Wednesday, 27 October 2021

President Kennedy's Speech on Poetry and Art at Amherst (1963)


John Kennedy 

In 1963, Kennedy was invited to Amherst College to give talk honouring Robert Frost who had recently died. These are excerpts from  his speech, which can be heard in full here  

Strength takes many forms, and the most obvious forms are not always the most significant. The men who create power make an indispensable contribution to the Nation’s greatness, but the men who question power make a contribution just as indispensable, especially when that questioning is disinterested, for they determine whether we use power or power uses us.

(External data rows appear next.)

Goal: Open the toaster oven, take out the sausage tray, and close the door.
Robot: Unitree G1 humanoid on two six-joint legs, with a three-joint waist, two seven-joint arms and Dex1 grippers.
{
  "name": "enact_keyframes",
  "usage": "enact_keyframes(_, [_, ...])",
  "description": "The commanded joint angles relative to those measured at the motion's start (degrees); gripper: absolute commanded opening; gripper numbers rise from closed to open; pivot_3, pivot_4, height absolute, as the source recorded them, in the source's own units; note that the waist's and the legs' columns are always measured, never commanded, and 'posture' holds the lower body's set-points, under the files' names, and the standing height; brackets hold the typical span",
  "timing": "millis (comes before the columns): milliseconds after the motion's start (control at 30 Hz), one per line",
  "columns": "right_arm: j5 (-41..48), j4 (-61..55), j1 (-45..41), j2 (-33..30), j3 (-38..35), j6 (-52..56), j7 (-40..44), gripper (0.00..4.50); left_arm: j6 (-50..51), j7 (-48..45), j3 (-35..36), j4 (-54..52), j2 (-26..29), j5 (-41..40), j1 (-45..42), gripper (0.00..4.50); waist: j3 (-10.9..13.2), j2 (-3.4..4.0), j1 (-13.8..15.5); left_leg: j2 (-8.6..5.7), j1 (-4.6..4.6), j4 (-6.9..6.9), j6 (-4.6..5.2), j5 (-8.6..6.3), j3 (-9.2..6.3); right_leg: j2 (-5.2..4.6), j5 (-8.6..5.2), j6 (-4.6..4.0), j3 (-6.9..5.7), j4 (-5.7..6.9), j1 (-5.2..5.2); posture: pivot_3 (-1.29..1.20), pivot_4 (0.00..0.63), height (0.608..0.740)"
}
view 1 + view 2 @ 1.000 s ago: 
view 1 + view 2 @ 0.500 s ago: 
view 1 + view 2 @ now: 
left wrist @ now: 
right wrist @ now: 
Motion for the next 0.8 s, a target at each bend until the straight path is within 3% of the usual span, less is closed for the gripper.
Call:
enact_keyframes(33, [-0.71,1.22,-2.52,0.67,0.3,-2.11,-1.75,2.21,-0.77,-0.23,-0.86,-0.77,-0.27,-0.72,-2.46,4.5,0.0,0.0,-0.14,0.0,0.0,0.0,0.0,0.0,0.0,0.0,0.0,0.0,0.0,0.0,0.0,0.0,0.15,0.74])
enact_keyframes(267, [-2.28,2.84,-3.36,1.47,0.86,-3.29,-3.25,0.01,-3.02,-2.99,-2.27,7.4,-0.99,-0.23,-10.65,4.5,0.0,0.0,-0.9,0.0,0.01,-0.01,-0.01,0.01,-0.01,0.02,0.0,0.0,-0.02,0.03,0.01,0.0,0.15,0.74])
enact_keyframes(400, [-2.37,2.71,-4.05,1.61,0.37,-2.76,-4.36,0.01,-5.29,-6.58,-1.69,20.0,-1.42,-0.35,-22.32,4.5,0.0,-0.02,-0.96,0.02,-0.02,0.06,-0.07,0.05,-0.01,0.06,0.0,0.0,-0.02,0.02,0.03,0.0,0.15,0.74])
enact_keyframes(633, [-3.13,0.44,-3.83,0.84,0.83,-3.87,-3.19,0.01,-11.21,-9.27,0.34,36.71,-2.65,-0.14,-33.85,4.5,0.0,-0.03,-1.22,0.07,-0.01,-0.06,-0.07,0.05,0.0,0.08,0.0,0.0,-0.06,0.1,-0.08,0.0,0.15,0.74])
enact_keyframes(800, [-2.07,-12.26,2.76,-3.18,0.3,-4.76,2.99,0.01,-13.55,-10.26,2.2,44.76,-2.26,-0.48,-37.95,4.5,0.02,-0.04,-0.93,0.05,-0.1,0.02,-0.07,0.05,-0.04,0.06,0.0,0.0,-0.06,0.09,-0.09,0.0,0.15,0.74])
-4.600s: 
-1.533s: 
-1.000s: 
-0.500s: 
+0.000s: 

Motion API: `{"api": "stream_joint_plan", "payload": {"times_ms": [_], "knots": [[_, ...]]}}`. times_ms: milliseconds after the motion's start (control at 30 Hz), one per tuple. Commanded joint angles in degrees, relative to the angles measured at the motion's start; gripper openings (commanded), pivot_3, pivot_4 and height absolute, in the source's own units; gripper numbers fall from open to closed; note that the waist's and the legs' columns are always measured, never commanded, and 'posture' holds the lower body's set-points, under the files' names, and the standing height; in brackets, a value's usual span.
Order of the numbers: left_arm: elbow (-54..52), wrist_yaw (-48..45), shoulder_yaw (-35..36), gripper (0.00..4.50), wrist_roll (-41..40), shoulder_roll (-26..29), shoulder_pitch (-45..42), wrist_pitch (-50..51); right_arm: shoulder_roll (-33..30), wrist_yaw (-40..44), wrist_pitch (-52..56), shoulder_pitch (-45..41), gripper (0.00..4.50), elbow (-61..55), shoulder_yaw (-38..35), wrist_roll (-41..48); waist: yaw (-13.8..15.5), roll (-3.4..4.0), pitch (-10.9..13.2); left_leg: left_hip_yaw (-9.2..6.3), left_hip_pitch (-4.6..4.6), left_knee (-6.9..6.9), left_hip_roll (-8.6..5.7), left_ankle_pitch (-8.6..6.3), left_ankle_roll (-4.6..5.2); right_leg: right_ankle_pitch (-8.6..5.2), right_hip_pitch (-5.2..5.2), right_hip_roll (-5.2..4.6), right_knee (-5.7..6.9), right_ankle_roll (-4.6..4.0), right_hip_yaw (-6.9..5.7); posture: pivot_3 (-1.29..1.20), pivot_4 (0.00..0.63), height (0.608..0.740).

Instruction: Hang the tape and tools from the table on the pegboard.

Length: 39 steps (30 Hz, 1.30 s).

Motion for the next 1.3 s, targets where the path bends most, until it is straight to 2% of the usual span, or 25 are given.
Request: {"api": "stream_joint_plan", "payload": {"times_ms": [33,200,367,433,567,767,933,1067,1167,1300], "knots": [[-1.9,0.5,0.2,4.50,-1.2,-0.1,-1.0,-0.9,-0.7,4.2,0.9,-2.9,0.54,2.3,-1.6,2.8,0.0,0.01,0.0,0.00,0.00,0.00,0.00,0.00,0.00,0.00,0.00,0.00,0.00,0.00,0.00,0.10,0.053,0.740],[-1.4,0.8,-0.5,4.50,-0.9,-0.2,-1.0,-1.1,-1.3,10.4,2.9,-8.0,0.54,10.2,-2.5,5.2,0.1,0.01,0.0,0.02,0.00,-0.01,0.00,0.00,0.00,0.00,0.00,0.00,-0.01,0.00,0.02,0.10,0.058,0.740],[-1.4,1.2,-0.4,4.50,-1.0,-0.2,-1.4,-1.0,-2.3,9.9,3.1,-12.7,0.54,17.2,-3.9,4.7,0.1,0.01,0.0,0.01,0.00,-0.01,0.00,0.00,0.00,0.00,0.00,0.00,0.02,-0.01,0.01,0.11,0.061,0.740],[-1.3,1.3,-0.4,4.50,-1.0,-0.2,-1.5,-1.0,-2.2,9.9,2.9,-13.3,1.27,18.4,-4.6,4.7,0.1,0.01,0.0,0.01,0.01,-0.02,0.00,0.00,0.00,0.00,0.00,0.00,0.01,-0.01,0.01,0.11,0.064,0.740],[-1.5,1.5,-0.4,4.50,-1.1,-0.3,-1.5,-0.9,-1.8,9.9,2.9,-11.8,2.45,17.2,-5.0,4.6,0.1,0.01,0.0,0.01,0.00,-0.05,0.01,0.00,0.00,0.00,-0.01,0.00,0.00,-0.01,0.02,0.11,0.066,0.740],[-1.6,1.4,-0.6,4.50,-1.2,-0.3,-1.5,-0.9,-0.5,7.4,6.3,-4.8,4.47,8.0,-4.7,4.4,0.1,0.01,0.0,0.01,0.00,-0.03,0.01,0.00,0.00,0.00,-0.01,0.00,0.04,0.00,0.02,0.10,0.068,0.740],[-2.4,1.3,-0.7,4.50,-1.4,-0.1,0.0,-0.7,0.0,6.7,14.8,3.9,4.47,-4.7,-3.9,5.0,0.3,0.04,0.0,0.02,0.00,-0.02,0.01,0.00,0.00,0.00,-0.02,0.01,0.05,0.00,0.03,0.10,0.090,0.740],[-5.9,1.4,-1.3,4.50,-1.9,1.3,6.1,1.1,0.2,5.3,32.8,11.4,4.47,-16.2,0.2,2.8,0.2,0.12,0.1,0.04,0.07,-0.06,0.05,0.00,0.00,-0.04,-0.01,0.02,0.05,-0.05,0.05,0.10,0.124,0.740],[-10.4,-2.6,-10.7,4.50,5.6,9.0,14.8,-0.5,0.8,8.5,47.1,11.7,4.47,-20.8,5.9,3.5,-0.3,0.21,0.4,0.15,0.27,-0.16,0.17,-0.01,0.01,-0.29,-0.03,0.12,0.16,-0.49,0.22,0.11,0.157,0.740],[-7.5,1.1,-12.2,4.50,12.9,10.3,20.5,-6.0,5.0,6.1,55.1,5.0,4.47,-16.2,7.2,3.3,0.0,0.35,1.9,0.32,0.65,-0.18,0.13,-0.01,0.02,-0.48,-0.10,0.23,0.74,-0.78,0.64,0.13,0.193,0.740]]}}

Robert Frost coupled poetry and power, for he saw poetry as the means of saving power from itself. When power leads men towards arrogance, poetry reminds him of his limitations. When power narrows the areas of man’s concern, poetry reminds him of the richness and diversity of his existence. When power corrupts, poetry cleanses. For art establishes the basic human truth which must serve as the touchstone of our judgment. 

The artist, however faithful to his personal vision of reality, becomes the last champion of the individual mind and sensibility against an intrusive society and an officious state… In pursuing his perceptions of reality, he must often sail against the currents of his time. This is not a popular role…

If sometimes our great artists have been the most critical of our society, it is because their sensitivity and their concern for justice, which must motivate any true artist, makes him aware that our Nation falls short of its highest potential. I see little of more importance to the future of our country and our civilization than full recognition of the place of the artist. 

If art is to nourish the roots of our culture, society must set the artist free to follow his vision wherever it takes him. We must never forget that art is not a form of propaganda; it is a form of truth… In free society art is not a weapon and it does not belong to the spheres of polemic and ideology. Artists are not engineers of the soul. It may be different elsewhere. But democratic society — in it, the highest duty of the writer, the composer, the artist is to remain true to himself and to let the chips fall where they may. In serving his vision of the truth, the artist best serves his nation. And the nation which disdains the mission of art invites the fate of Robert Frost’s hired man, the fate of having “nothing to look backward to with pride, and nothing to look forward to with hope.”

We take great comfort in our nuclear stockpiles, our gross national product, our scientific and technological achievement, our industrial might — and, up to a point, we are right to do so. But physical power by itself solves no problems and secures no victories. What counts is the way power is used — whether with swagger and contempt, or with prudence, discipline and magnanimity. What counts is the purpose for which power is used — whether for aggrandizement or for liberation. “It is excellent,” Shakespeare said, “to have a giant’s strength; but it is tyrannous to use it like a giant.”